### EXERCISE DETAILS
The entries below contain a line with "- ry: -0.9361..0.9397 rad" and a line with "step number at". Quote exactly those two lines and all lines between them.

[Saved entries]
════
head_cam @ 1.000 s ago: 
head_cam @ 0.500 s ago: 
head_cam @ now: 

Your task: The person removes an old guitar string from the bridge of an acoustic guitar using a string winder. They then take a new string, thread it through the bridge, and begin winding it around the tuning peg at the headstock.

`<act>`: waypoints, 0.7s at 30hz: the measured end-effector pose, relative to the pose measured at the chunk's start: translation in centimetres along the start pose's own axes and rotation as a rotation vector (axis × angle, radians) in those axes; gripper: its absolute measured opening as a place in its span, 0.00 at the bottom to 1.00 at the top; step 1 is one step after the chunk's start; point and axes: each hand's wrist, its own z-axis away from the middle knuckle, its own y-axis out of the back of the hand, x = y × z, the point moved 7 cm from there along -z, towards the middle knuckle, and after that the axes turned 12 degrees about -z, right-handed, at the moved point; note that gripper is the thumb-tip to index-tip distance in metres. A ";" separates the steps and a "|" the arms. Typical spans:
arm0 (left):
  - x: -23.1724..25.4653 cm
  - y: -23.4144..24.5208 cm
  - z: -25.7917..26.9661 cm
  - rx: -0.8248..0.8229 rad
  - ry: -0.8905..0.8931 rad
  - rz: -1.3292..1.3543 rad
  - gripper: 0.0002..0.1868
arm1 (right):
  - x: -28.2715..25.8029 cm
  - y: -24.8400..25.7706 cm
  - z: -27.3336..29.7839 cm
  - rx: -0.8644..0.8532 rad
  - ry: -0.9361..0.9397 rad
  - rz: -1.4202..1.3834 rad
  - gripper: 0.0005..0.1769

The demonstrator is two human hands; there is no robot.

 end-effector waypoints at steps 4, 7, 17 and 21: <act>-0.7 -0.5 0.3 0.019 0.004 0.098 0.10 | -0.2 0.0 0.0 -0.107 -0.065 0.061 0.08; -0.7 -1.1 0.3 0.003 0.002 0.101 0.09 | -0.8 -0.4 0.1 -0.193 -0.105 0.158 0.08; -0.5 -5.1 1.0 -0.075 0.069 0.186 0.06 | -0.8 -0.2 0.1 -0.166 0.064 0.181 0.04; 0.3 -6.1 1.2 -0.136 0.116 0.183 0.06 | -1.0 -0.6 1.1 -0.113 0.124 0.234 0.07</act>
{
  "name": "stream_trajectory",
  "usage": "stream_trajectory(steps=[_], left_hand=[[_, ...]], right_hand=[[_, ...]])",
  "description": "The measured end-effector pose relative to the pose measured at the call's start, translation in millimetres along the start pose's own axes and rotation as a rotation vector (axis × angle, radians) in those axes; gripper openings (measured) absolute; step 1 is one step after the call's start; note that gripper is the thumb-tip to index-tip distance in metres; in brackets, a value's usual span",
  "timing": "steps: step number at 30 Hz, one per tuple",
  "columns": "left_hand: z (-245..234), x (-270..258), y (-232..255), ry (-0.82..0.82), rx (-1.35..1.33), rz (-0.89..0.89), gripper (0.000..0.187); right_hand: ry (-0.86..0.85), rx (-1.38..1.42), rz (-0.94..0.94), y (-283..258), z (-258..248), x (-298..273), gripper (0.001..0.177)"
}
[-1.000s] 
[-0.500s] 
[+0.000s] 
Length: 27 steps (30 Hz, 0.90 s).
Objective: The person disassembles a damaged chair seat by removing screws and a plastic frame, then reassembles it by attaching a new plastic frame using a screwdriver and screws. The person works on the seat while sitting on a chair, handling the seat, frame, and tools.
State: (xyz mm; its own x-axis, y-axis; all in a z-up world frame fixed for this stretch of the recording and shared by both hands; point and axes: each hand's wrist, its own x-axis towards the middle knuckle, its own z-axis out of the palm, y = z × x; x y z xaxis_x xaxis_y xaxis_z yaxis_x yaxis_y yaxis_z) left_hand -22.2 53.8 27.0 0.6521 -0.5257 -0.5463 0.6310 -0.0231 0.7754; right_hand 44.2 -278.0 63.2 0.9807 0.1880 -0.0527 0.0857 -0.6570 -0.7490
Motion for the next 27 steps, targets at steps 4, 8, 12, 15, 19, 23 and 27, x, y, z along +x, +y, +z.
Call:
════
### PROBLEM SOLUTION
  - ry: -0.9361..0.9397 rad
  - rz: -1.4202..1.3834 rad
  - gripper: 0.0005..0.1769

The demonstrator is two human hands; there is no robot.

 end-effector waypoints at steps 4, 7, 17 and 21: <act>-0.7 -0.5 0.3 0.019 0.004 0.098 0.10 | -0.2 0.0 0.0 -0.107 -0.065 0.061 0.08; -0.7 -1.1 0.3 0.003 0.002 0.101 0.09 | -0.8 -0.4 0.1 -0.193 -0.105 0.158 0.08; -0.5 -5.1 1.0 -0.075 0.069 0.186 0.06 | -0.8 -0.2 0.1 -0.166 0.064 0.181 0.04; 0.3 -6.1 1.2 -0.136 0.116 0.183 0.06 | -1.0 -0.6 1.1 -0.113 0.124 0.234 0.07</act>
{
  "name": "stream_trajectory",
  "usage": "stream_trajectory(steps=[_], left_hand=[[_, ...]], right_hand=[[_, ...]])",
  "description": "The measured end-effector pose relative to the pose measured at the call's start, translation in millimetres along the start pose's own axes and rotation as a rotation vector (axis × angle, radians) in those axes; gripper openings (measured) absolute; step 1 is one step after the call's start; note that gripper is the thumb-tip to index-tip distance in metres; in brackets, a value's usual span",
  "timing": "steps: step number at 30 Hz, one per tuple",

No more output is required.